Yahel provides a pathway to engage in that complex and important inner work. Here in Israel, progressive Jews find a space where they are able to engage with the full complexity of this moment. The fellows engage in service alongside local populations who are most vulnerable today in Israeli society and who are looking for ways to strengthen their own communities from within. At the same time, they encounter the remarkable community of Israeli activists fighting courageously for co-existence, for racial and economic justice, for immigrants’ rights, and so many other progressive values. And they discover that these activists are animated by a deep connection to Jewish values, history, and ethics, and have embraced a sophisticated Zionism that can hold a fierce critique of current injustices along with an immense love of Judaism, Israel, and Jewish peoplehood.
It is difficult to overstate the importance of providing this kind of social justice rite of passage for progressive young Jews at this moment in time. At a time when the brutal, intense Israel discourse in the diaspora leaves progressive young Jews feeling like they must choose between being progressive and loving Israel, a service experience in Israel provides a path that transcends this kind of binary, either/ or choice.
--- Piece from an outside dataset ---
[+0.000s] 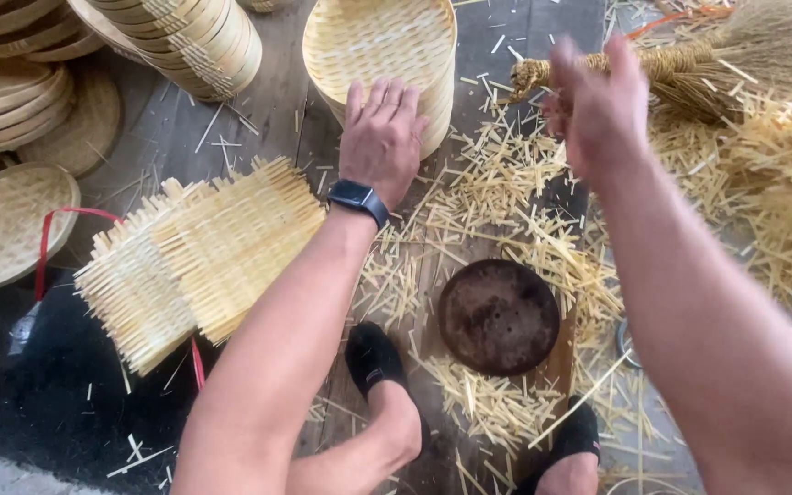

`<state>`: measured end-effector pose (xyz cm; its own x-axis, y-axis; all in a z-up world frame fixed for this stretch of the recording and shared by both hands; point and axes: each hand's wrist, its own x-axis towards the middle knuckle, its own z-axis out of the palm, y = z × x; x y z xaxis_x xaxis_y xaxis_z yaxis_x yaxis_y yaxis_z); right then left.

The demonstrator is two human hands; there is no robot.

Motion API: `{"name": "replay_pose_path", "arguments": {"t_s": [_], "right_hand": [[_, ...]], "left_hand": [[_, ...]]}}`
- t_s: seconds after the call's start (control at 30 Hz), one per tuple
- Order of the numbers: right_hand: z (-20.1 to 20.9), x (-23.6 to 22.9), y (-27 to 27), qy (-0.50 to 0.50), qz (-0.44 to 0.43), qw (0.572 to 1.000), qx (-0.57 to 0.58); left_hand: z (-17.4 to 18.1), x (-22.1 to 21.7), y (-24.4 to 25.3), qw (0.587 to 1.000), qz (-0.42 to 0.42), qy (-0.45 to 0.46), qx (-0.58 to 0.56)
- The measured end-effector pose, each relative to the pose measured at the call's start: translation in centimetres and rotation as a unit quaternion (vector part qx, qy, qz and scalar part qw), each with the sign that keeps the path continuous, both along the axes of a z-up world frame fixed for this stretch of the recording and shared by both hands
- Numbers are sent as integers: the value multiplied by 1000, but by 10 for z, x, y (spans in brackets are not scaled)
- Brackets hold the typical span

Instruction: Weaving a round bamboo frame and using scissors to trim excess strips for basket production.

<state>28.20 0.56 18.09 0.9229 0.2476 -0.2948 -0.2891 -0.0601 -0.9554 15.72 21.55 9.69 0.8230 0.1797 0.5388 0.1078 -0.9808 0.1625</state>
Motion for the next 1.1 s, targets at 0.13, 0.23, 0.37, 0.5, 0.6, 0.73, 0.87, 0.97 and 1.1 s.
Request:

Again, and again, we see our participants emerge from this experience having discovered a way to integrate a foundational commitment to progressive values with an intense, informed, and sophisticated love of Israel and Judaism.
At this point, we can confidently claim the Israel service experience is a proven and effective strategy to ensure that this rising generation of Jewish social justice activists maintains the connection to Judaism and Israel that has endured through the millennia. It is a modern iteration of the original Jewish Journey, in which Avram left his familiar, comfortable home to travel to Israel, where he encountered tests and challenges that forged not only his own Jewish identity, but the identity of future generations.
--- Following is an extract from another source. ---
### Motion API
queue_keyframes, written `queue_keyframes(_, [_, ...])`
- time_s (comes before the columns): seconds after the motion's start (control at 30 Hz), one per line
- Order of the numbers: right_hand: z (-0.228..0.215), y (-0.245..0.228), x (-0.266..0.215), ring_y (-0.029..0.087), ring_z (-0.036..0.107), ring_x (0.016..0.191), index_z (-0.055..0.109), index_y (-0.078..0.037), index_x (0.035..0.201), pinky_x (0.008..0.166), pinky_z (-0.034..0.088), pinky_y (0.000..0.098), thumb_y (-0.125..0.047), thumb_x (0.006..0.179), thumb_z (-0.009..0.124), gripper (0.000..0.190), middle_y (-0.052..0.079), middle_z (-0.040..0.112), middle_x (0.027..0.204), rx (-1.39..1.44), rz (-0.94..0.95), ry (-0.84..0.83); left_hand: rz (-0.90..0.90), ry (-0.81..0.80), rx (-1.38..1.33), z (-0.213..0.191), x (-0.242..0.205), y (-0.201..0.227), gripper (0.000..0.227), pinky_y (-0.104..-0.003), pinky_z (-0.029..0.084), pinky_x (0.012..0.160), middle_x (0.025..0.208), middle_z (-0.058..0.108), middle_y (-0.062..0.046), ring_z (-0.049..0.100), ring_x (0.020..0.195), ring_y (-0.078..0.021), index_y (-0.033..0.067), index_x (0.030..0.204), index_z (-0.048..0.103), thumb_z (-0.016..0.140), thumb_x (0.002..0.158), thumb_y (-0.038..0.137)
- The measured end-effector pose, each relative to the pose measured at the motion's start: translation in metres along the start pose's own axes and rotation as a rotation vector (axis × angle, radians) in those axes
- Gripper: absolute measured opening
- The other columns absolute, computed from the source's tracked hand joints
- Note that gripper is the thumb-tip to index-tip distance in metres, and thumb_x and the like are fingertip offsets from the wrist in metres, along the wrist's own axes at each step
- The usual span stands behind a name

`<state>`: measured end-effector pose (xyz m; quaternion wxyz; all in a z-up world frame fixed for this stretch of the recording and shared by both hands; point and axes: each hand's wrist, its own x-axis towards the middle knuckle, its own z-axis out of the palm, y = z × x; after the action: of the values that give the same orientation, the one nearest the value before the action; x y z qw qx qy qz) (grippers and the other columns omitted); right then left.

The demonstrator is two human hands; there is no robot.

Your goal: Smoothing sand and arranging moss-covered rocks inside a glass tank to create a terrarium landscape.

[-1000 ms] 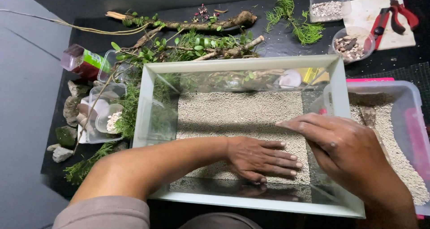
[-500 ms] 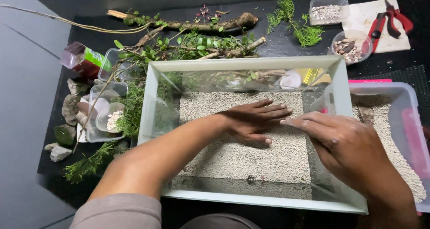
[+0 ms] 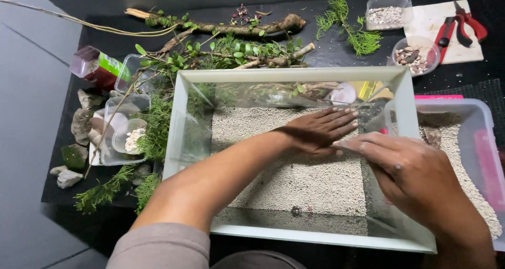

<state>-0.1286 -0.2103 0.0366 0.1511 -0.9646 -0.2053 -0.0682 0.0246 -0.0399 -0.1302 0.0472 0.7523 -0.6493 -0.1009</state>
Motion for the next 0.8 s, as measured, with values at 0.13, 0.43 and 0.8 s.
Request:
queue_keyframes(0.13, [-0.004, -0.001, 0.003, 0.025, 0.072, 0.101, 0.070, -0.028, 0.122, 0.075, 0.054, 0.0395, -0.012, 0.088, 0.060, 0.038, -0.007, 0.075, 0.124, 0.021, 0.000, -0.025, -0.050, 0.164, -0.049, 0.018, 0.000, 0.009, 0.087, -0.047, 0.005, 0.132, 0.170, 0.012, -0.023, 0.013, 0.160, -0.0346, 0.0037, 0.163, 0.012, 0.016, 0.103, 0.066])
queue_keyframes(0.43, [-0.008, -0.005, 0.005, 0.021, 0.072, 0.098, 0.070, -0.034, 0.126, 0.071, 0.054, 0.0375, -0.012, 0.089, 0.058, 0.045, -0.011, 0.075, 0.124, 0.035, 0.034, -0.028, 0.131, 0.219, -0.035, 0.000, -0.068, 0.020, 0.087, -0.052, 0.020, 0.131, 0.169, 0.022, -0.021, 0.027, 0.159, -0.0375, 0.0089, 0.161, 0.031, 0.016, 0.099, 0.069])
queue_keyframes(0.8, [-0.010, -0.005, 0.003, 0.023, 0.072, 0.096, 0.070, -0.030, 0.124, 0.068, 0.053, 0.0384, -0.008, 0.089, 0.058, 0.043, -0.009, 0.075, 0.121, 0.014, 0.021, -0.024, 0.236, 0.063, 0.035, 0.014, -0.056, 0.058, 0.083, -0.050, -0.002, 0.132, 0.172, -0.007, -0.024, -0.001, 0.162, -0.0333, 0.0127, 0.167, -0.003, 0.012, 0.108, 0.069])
The argument can be made that no other educational experience has the potential to influence the trajectory of young Jews as individuals, and the Jewish people overall, at this challenging and critical moment in history.
Dana Talmi has over 15 years of experience working in the fields of experiential education and service learning. She worked for American Jewish World Service (AJWS) and in 2007 founded Yahel – Israel Service Learning – an Israeli nonprofit that runs service learning and social action programs in Israel. Dana holds a B.A. in Israel studies from Bar-Ilan University and an M.S.W. from the University of North Carolina.
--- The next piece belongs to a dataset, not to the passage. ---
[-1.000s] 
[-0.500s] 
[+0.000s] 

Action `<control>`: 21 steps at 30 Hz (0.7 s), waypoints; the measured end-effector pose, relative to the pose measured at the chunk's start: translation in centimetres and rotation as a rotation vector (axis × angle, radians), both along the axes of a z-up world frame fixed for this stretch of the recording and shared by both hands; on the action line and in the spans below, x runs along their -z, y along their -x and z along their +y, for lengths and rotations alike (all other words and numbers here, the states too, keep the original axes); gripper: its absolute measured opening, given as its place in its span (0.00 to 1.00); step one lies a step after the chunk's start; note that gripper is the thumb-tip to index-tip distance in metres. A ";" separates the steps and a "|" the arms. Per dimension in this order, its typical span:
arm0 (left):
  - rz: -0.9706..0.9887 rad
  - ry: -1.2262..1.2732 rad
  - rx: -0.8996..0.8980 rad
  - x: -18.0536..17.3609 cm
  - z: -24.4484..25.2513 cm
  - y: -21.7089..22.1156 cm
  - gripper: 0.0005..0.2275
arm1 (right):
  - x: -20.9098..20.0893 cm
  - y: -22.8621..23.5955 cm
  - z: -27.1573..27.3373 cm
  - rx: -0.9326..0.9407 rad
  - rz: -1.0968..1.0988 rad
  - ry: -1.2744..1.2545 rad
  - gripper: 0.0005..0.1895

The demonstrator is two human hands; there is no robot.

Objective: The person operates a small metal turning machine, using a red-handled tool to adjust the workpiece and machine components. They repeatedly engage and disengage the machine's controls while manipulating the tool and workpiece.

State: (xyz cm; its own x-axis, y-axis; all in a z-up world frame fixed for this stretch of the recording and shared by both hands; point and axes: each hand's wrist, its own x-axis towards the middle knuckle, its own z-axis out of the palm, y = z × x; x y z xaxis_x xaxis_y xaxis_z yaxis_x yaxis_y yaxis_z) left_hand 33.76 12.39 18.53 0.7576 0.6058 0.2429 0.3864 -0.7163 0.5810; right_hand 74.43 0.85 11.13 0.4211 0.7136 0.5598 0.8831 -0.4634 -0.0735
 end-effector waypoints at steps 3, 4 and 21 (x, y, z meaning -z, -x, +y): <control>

Dr. Max Klau is a leadership development scholar and practitioner who currently serves as the Chief Program Officer at the New Politics Leadership Academy, a U.S.-based nonprofit that is dedicated to recruiting and developing alumni of national service programs to seek political office. Before stepping into this role, he was the Vice President of Leadership Development at City Year, Inc and received his doctorate of education (Ed.D.) from the Harvard Graduate School of Education in 2005.